*YOUR INSTRUCTIONS*: Copy exactly the stretch of data below from the line with "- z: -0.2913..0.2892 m" through the line with "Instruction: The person", including both of those lines.

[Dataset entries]
+ + + +

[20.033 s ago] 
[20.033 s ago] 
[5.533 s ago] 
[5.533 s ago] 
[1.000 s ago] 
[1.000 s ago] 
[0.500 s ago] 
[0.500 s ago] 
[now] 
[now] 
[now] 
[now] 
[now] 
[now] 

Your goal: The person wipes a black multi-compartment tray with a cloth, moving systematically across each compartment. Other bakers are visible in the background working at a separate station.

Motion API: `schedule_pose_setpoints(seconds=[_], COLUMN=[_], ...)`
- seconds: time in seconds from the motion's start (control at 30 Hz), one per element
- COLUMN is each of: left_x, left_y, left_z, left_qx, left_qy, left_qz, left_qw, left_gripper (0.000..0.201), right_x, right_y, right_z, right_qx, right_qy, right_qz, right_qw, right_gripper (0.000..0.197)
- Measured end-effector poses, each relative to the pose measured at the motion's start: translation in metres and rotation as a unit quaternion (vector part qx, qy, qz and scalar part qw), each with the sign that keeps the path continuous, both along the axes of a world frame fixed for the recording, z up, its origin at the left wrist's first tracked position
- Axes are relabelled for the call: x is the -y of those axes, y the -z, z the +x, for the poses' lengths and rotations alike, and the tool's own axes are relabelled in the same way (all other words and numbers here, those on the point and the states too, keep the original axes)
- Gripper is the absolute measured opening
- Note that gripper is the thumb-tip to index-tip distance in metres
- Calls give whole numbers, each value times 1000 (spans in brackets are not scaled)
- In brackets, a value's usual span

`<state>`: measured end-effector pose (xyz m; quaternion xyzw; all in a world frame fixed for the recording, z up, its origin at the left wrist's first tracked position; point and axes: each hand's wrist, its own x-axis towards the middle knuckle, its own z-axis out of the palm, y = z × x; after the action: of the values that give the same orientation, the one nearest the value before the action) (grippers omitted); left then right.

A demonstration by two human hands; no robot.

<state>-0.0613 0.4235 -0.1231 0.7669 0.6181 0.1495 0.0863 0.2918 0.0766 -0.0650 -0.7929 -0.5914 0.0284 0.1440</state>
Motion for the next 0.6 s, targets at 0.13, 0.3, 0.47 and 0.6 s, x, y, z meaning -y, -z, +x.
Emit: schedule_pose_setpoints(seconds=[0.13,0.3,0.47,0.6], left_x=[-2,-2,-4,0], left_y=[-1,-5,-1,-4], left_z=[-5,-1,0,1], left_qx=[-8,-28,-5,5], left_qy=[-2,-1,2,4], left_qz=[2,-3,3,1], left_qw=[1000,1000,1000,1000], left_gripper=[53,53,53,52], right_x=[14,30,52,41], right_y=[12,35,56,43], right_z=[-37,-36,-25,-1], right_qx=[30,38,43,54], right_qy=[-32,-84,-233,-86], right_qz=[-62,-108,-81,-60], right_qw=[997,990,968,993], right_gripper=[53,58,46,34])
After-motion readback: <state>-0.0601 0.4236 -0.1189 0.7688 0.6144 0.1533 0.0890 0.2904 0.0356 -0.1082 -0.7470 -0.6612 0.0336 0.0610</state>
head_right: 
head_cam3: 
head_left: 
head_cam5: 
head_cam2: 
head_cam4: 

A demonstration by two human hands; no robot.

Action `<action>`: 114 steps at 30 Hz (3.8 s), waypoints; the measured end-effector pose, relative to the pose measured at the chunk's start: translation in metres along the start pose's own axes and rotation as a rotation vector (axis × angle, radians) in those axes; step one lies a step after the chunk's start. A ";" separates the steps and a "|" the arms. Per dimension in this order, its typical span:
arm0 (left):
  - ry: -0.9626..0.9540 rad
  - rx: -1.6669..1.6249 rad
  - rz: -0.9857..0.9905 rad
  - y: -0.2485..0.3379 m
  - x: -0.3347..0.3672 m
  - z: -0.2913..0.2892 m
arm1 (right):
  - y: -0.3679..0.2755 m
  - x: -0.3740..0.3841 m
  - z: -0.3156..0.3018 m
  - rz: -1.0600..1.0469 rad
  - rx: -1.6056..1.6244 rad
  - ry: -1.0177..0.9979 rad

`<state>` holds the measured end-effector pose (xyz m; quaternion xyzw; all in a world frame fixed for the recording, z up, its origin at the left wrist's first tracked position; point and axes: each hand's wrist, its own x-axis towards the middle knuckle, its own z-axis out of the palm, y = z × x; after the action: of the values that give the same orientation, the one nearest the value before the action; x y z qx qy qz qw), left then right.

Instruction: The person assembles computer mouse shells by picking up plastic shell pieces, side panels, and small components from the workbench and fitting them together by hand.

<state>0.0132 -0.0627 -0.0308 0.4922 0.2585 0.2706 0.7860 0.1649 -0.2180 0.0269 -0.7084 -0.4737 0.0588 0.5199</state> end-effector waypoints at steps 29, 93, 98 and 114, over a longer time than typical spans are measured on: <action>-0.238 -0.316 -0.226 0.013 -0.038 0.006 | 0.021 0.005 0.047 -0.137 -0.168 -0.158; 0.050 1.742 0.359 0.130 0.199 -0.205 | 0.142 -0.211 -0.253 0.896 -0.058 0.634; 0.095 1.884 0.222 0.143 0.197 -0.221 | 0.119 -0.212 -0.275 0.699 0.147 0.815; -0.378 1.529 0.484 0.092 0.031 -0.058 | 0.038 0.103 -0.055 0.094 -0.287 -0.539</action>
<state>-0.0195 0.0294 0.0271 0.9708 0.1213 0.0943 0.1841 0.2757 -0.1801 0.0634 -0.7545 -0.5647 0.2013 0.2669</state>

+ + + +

*EXERCISE ANSWER*:
  - z: -0.2913..0.2892 m
arm1 (right):
  - y: -0.3679..0.2755 m
  - x: -0.3740..0.3841 m
  - z: -0.3156..0.3018 m
  - rz: -1.0600..1.0469 rad
  - rx: -1.6056..1.6244 rad
  - ry: -1.0177..0.9979 rad

`<state>` holds the measured end-effector pose (xyz m; quaternion xyzw; all in a world frame fixed for the recording, z up, its origin at the left wrist's first tracked position; point and axes: each hand's wrist, its own x-axis towards the middle knuckle, its own z-axis out of the palm, y = z × x; after the action: of the values that give the same orientation, the one nearest the value before the action; x y z qx qy qz qw), left then right.

Instruction: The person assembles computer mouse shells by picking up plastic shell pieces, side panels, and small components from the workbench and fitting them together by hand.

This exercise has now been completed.